--- Dataset extract ---

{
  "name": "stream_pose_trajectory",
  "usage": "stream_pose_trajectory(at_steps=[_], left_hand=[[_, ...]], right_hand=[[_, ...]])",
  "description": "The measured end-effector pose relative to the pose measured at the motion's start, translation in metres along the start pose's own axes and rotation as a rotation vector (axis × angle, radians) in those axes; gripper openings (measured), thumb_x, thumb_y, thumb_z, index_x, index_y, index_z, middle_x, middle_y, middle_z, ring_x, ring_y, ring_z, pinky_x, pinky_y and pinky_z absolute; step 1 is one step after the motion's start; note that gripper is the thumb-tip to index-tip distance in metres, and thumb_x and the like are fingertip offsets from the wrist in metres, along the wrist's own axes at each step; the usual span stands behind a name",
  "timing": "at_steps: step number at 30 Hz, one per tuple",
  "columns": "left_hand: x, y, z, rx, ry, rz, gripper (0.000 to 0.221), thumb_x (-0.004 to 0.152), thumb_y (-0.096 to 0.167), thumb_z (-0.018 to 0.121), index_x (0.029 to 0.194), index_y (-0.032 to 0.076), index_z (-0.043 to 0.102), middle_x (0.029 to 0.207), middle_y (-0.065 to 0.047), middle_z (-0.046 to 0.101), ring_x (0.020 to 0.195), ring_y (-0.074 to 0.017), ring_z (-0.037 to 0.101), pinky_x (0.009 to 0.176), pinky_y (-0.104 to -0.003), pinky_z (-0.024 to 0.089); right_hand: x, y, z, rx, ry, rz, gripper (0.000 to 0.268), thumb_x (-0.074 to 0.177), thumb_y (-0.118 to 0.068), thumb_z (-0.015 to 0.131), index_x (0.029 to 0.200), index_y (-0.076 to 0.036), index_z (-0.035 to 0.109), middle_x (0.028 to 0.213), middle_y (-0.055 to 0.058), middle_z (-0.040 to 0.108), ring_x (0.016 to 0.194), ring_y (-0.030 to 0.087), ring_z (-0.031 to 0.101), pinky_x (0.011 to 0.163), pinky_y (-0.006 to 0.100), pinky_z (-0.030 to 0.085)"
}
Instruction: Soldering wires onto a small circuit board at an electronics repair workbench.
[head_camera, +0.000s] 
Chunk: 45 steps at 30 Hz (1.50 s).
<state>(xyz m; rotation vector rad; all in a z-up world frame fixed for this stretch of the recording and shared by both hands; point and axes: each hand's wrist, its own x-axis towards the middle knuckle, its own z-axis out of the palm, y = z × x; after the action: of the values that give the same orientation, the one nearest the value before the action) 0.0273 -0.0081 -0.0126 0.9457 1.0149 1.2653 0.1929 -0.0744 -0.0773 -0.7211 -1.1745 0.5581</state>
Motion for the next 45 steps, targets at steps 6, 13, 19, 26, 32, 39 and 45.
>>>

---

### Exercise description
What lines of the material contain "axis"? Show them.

### Task output
  "description": "The measured end-effector pose relative to the pose measured at the motion's start, translation in metres along the start pose's own axes and rotation as a rotation vector (axis × angle, radians) in those axes; gripper openings (measured), thumb_x, thumb_y, thumb_z, index_x, index_y, index_z, middle_x, middle_y, middle_z, ring_x, ring_y, ring_z, pinky_x, pinky_y and pinky_z absolute; step 1 is one step after the motion's start; note that gripper is the thumb-tip to index-tip distance in metres, and thumb_x and the like are fingertip offsets from the wrist in metres, along the wrist's own axes at each step; the usual span stands behind a name",
<state>(xyz m; rotation vector rad; all in a z-up world frame fixed for this stretch of the recording and shared by both hands; point and axes: each hand's wrist, its own x-axis towards the middle knuckle, its own z-axis out of the palm, y = z × x; after the action: of the values that give the same orientation, the one nearest the value before the action) 0.0273 -0.0081 -0.0126 0.9457 1.0149 1.2653 0.1929 -0.0744 -0.0773 -0.7211 -1.1745 0.5581</state>

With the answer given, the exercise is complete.